Suppose I have a df like so:
foo = pd.DataFrame(
{
'a': [1, 2, 3],
'b': ['2021-01-05 05:15', '2021-01-06 11:10', '2021-03-01 09:00']
}
)
And I want to convert column b to datetime and extract only the date part. I can do something like:
foo['date'] = pd.to_datetime(foo.b).dt.date
But even though this returns a Numpy array of datetime objects, Pandas doesn’t recognise this and assigns an object dtype to the column:
foo.dtypes
Out:
a int64
b object
date object
dtype: object
I can of course get it to be a datetime by casting it to datetime again:
foo['date'] = pd.to_datetime(pd.to_datetime(foo.b).dt.date)
I can also get it with string slicing
foo['date2'] = pd.to_datetime(foo.b.str[:11])

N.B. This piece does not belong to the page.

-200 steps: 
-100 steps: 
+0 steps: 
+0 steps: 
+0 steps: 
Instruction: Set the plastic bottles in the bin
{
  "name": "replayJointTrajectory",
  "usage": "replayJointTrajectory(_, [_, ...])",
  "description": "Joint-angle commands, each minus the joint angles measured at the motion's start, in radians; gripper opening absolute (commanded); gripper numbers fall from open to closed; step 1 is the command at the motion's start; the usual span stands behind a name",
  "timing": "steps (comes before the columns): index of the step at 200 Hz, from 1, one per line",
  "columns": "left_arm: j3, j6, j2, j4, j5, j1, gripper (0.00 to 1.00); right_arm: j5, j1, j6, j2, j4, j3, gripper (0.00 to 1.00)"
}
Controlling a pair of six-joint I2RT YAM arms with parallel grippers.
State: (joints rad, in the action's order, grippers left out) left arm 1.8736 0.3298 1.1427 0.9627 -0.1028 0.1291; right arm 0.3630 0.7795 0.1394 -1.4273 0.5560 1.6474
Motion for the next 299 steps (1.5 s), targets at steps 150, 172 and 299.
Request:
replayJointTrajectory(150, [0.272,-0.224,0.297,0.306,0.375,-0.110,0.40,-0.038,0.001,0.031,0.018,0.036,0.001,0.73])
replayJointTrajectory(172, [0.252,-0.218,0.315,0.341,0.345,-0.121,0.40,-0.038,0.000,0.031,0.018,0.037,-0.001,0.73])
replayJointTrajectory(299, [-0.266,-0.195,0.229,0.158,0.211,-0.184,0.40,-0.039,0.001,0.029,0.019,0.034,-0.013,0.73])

But I feel like there must be a cleaner way of getting a date out of datetime column.
>Solution :
You can use dt.normalize:
foo['date'] = pd.to_datetime(foo['b']).dt.normalize()
Output:
>>> foo
a b date
0 1 2021-01-05 05:15 2021-01-05
1 2 2021-01-06 11:10 2021-01-06
2 3 2021-03-01 09:00 2021-03-01
>>> foo.dtypes
a int64
b object
date datetime64[ns]
dtype: object
However your last solution is a good solution pd.to_datetime(foo.b.str[:11]).